En Carmelo todos dicen que todo queda cerca. Que podés ir caminando a cualquier lado. Que no hace falta tener auto. Que es una ciudad a escala de piernas y paciencia. Pero basta ponerse los championes y salir a caminar para descubrir la trampa.
El centro, saturado de autos estacionados como si fueran dueños del lugar, te obliga a esquivar autos, motos, carteles, árboles amputados y veredas vencidas. En algunos barrios, directamente no hay veredas. Hay tierra. Hay banquinas. Hay resignación. Si sos madre con cochecito, si sos mayor con bastón, si tenés una discapacidad o simplemente caminás con otro ritmo, la ciudad se vuelve una carrera de obstáculos.
Jeff Speck, es un urbanista , escritor y conferenciante estadounidense dice que una ciudad verdaderamente caminable no es aquella que se puede recorrer a pie, sino aquella que invita a hacerlo.
Esa invitación, en Carmelo, está extraviada. Porque caminar no es solo trasladarse: es habitar, observar, cruzarse con otros, descubrir. Es construir ciudadanía desde los pies.
Speck habla de la “regla de oro del urbanismo”: cuanto más gente camina, más segura y vital es una ciudad. Pero no por magia. Es porque una ciudad diseñada para caminar se vuelve democrática. Porque no excluye. Porque no castiga al que no tiene auto. Porque permite que el trayecto sea parte del destino. En Carmelo, esa ciudad aún no existe.

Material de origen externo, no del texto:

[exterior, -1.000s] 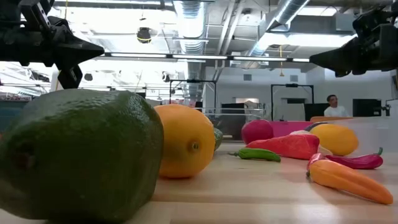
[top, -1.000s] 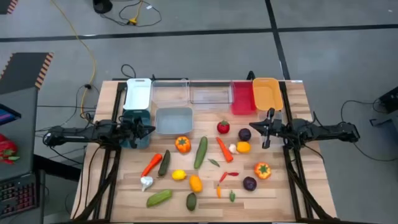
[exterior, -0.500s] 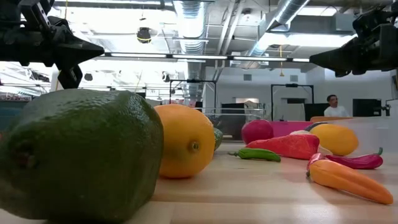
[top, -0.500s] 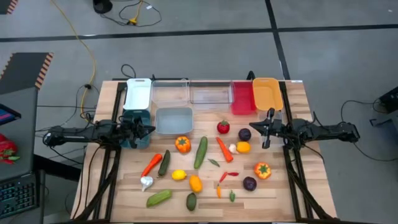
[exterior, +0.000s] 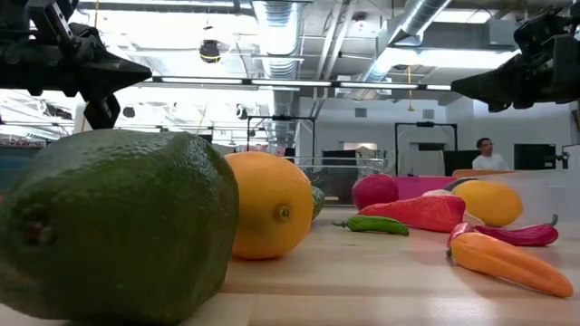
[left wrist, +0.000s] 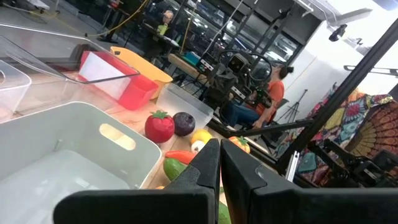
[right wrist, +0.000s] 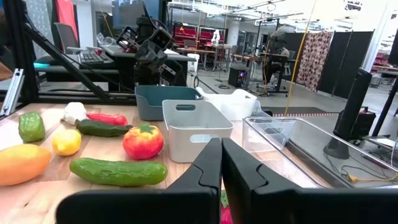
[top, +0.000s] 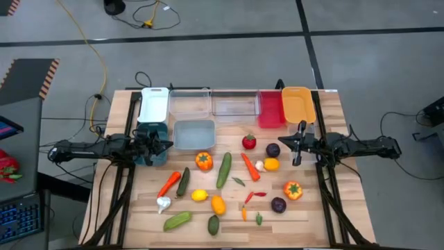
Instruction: Sort produce into baskets
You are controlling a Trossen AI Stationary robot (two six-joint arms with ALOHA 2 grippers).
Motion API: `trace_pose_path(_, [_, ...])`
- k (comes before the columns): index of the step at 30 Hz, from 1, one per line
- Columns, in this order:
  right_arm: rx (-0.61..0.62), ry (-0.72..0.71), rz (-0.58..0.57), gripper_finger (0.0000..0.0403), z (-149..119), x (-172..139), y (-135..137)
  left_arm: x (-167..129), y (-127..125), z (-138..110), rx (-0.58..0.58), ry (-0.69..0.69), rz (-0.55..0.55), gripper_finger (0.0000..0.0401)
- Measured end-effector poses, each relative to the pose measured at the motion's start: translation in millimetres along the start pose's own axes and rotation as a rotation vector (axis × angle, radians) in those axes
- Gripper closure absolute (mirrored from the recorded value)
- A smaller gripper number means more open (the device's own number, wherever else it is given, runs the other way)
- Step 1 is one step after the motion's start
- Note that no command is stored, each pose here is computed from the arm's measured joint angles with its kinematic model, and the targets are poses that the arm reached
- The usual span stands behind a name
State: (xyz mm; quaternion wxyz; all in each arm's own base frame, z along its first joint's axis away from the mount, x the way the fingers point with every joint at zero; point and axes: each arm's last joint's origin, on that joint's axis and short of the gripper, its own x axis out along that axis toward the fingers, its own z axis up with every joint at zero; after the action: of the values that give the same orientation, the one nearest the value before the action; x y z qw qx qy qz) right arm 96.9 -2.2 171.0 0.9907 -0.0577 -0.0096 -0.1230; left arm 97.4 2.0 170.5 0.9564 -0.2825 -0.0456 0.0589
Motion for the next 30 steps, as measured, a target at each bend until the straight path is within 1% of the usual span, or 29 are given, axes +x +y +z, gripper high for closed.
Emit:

Las calles están pensadas para que pasen cosas rápido. Pero nadie diseñó lo que pasa cuando uno quiere ir lento. La costanera, una de las postales más fotografiadas de la ciudad, no tiene continuidad para peatones. No hay señalización para cruzar. No hay bancos mirando al río donde uno pueda sentarse a ver cómo pasa la vida. El río está ahí, como un cuadro al que no se le ha colgado la luz adecuada.
Las escuelas, los centros de salud, las plazas: todo está, pero nada está conectado. Lo que podría ser una red de trayectos seguros y agradables, es hoy un archipiélago. Un mapa fragmentado de lugares útiles sin puentes entre ellos. En los barrios, sobre todo los periféricos, la caminabilidad es un privilegio ausente. Y como en todo lo urbano, lo que se niega a uno, se le niega a todos.
Speck insiste en que una ciudad caminable es más saludable, más equitativa y más económicamente viable. Pero lo más importante es que es una ciudad que respeta a sus habitantes. Que no los obliga a vivir en la lógica del apuro, del peligro, del descuido. Que cuida a quienes la caminan como si cuidara su propio cuerpo.
Carmelo es una ciudad que podría ser ejemplo. Su tamaño, su trazado, su historia, su ritmo: todo parece estar a favor. Pero falta algo que no se ve en Google Maps: la decisión política de diseñar para el caminante. No alcanza con decir “se puede ir a pie”. Hay que querer que se haga. Y para eso, hay que poner al peatón en el centro del proyecto urbano.
Porque una ciudad que se camina es una ciudad que se encuentra. Que se reconoce. Que se cuenta. Y Carmelo, que tiene tanto por contar, merece ser caminada con alegría, no con cautela. Con deseo, no con miedo.